Menurut Eko, hal tersebut dapat dicapai, dengan catatan terdapat beberapa kebijakan perlu dievaluasi. Salah satunya melonggarkan kebijakan efisiensi anggaran di tingkat kementerian/lembaga.
“Harusnya pemerintah itu kalau efektif kebijakannya bisa untuk mengoptimalkan perekonomian di atas 5%. Salah satu yang mungkin menjadi titik evaluatif ya di dalam KEM-PPKF 2026 adalah efisiensi yang berlebihan yang dilakukan sejak awal tahun ini begitu,” papar Eko dalam webinar Indef, dikutip Jumat (30/5/2025).
Menurut Eko, kebijakan efisiensi anggaran ini cenderung terlalu berlebihan.
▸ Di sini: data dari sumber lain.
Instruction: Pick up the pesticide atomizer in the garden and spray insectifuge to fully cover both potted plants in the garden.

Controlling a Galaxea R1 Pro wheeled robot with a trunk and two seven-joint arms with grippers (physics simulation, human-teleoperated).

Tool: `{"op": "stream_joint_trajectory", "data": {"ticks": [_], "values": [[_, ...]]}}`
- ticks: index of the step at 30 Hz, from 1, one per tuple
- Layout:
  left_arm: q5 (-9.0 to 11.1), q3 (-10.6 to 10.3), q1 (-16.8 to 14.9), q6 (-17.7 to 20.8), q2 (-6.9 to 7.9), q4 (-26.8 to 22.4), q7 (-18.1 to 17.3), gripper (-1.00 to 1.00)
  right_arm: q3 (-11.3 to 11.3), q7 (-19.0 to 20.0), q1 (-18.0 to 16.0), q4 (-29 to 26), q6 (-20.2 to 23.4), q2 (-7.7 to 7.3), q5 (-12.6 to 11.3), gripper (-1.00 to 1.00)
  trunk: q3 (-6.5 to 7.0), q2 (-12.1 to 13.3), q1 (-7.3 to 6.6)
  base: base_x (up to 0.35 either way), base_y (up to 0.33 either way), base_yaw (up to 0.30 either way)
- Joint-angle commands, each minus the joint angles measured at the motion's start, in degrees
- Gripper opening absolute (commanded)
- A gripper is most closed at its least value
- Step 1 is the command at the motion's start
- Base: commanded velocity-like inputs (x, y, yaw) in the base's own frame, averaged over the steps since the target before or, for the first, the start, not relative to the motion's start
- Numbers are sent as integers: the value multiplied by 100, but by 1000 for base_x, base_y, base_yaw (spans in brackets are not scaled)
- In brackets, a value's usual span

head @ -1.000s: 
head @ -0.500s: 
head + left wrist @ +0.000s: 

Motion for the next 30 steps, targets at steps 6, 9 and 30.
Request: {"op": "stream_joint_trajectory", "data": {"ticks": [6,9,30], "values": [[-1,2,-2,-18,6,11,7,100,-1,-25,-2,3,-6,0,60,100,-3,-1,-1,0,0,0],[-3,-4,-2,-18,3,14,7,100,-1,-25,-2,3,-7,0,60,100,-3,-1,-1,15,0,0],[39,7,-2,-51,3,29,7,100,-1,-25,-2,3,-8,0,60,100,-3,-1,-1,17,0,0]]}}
Efisiensi nyatanya bukannya meningkatkan produktivitas baik di birokrasi, melainkan mendilusi dari potensial growth ekonomi domestik.
Sebagai contoh, sektor perhotelan saat ini paling terdampak dari adanya kebijakan efisiensi anggaran. Diketahui, rapat kerja atau kegiatan seremonial kementerian/lembaga, kerap dilakukan di hotel.
Dengan demikian, kebijakan tersebut sangat berdampak terhadap kegiatan operasional bisnis perhotelan.
“Banyak sektor-sektor yang kemudian collapse, terbawa oleh nuansa belanja hemat ala kementerian itu, tidak ada rapat di hotel, tidak ada kegiatan-gegiatan ke daerah, yang mungkin pada aspek lain memang harus kita evaluasi,” beber Eko.
Apabila pemerintah menghiraukan dan tidak mengambil kebijakan yang dapat mengubah keadaan, maka ekonomi Indonesia berada di bawah 5%, seperti yang diramal oleh beberapa lembaga internasional, seperti World Bank, International Monetary Fund (IMF), hingga Organisation for Economic Co-operation and Development atau OECD.
“Wajar kalau IMF, World Bank, ataupun OECD cukup pesimistis sebetulnya. Kalau kita lihat pada 2025-2026 itu mereka memproyeksikan ekonomi kita hanya tumbuh 4,7%,” pungkasnya.